■ **Your goal**
Within the entries below, find the portion that opens with the line containing "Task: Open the" and closes with the line containing "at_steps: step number". Retype that portion exactly and only.

[Items listed in a dataset]

• • • • • • •

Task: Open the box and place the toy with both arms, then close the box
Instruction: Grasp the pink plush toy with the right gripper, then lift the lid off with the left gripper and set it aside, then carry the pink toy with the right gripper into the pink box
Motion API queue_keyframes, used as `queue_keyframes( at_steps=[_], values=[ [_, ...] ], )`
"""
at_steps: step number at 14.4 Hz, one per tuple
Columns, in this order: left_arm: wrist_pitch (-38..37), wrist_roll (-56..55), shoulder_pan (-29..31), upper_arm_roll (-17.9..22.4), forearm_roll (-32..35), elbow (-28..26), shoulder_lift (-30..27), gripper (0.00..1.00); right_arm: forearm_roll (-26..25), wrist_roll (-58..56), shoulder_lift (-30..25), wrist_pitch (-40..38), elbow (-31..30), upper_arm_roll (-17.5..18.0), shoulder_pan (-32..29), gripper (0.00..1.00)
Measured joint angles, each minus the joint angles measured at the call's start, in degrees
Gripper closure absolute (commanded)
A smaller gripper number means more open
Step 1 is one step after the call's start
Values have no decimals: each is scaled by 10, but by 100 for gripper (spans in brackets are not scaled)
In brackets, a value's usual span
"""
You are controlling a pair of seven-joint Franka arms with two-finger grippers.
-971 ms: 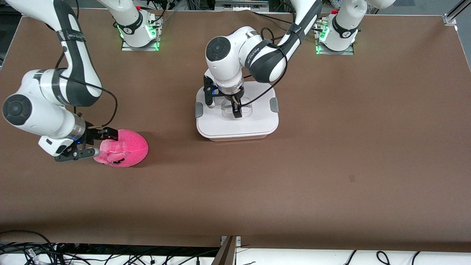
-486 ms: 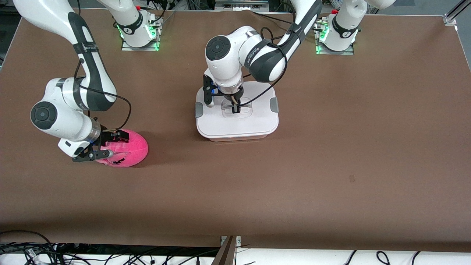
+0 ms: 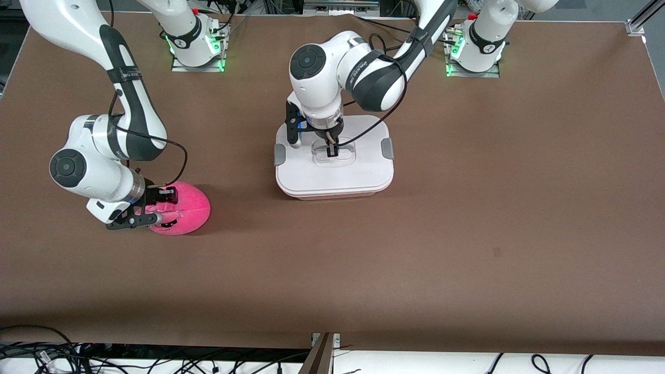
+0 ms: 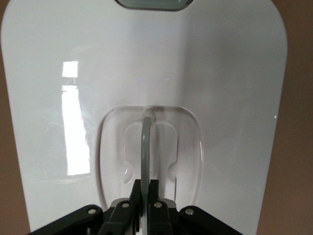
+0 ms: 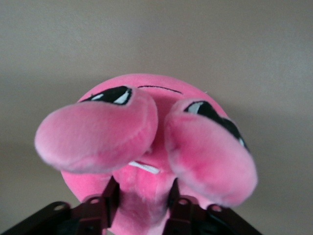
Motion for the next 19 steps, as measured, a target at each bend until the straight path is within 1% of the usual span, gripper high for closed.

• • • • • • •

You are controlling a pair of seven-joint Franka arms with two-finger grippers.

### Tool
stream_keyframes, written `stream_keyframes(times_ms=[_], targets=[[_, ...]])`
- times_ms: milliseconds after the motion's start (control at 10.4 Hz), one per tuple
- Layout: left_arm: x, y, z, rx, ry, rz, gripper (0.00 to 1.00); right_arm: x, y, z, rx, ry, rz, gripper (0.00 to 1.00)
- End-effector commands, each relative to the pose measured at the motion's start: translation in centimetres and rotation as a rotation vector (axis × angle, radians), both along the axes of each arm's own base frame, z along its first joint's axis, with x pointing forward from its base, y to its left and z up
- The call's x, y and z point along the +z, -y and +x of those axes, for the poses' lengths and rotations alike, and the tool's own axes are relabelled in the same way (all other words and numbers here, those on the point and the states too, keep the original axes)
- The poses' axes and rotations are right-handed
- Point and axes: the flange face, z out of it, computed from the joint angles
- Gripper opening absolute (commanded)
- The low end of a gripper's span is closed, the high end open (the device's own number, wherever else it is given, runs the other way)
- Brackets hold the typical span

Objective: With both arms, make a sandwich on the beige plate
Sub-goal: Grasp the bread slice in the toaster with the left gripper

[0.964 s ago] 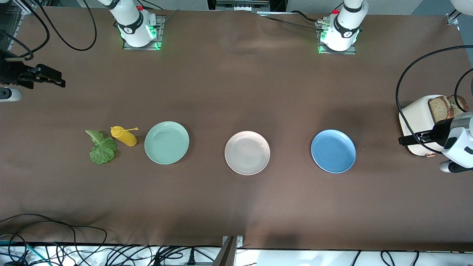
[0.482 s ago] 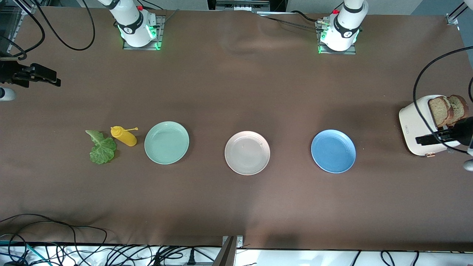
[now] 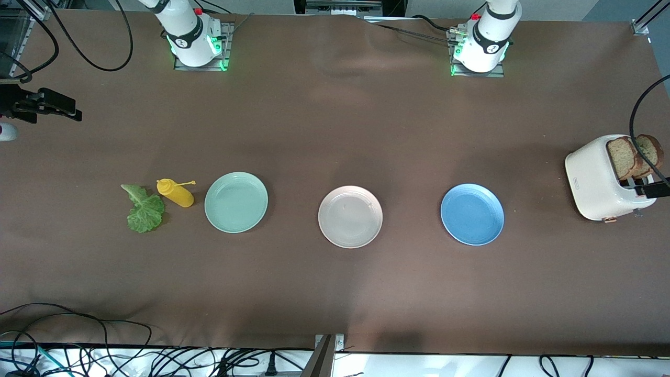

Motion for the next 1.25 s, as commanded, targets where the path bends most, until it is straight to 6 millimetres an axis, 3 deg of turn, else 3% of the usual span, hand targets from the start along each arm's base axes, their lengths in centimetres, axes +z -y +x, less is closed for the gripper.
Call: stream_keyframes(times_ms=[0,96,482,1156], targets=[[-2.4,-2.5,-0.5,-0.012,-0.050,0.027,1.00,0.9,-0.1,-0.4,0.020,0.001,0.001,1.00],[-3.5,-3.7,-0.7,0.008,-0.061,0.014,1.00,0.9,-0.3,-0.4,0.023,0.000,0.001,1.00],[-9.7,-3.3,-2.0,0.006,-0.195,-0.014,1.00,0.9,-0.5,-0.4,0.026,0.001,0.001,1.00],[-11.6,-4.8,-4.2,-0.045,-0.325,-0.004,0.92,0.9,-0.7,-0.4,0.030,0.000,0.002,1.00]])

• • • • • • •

■ **Result**
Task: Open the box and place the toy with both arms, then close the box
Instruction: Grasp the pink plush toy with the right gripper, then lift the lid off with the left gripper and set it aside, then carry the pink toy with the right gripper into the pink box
Motion API queue_keyframes, used as `queue_keyframes( at_steps=[_], values=[ [_, ...] ], )`
"""
at_steps: step number at 14.4 Hz, one per tuple

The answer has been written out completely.